▶ [WHAT IS NEEDED]:
Count the lines of the data that have the word "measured", then report the number without anything else.

◆ ◆ ◆ ◆ ◆

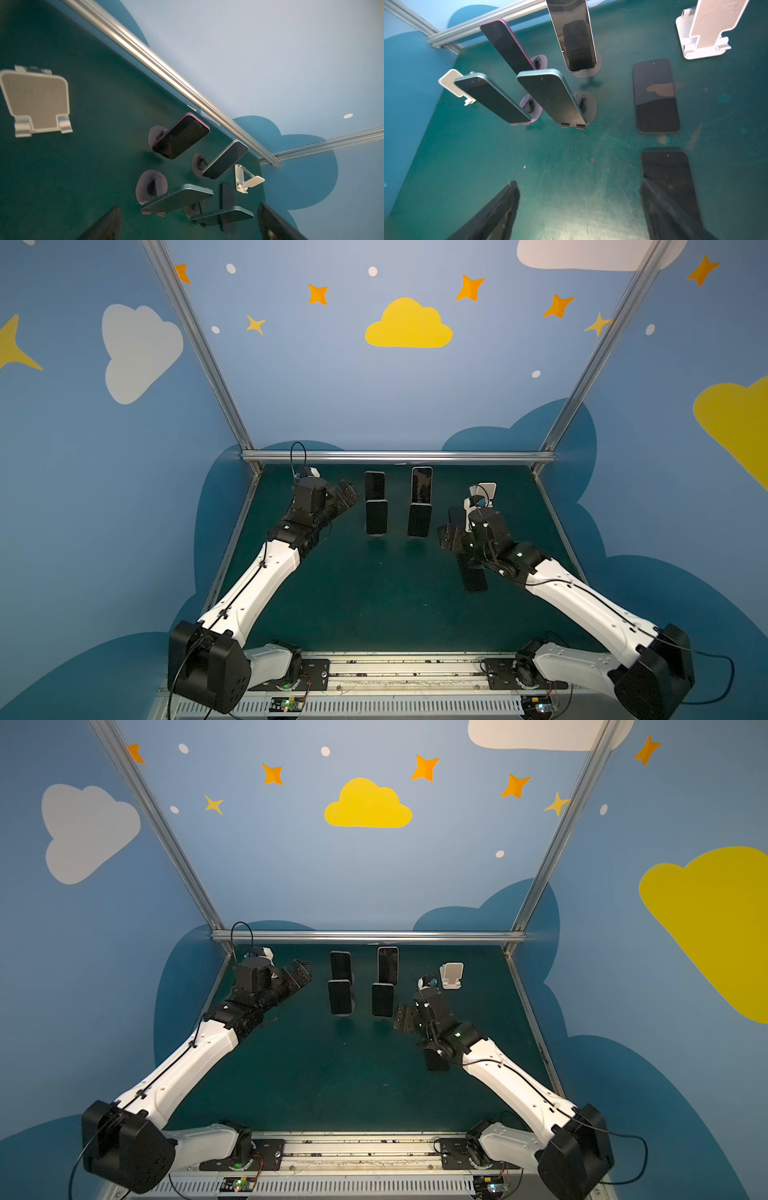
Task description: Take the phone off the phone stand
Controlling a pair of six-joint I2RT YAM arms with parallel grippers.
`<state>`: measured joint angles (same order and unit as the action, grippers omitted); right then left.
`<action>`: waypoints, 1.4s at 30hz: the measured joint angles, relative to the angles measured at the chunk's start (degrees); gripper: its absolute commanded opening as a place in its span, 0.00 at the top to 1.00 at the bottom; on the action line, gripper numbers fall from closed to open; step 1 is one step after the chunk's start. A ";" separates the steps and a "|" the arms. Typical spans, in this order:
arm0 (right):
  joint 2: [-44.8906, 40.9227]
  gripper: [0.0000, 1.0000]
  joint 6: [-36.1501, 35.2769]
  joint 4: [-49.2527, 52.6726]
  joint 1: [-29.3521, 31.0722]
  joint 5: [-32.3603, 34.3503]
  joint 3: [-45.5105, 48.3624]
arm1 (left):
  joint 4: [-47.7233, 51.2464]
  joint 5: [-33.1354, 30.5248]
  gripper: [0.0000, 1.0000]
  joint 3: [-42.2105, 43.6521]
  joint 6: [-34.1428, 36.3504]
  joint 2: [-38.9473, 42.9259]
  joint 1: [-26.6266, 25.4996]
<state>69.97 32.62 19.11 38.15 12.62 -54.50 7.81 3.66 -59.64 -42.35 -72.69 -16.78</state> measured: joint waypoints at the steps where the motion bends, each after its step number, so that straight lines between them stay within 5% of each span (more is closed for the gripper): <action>1: 2.16 0.09 0.15 -0.11 0.44 0.70 -1.51 | -0.11 0.52 0.00 0.00 -0.66 -0.20 -0.02; 18: 24.94 0.07 -3.34 -1.36 4.76 12.09 -23.15 | -2.69 2.78 0.00 0.13 -5.27 -0.63 -0.44; 42: 34.69 0.08 -2.95 -3.28 5.73 21.16 -27.58 | -7.21 4.61 0.00 3.21 -9.11 -0.48 -0.20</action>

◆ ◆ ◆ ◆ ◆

▶ [TASK ANSWER]:
3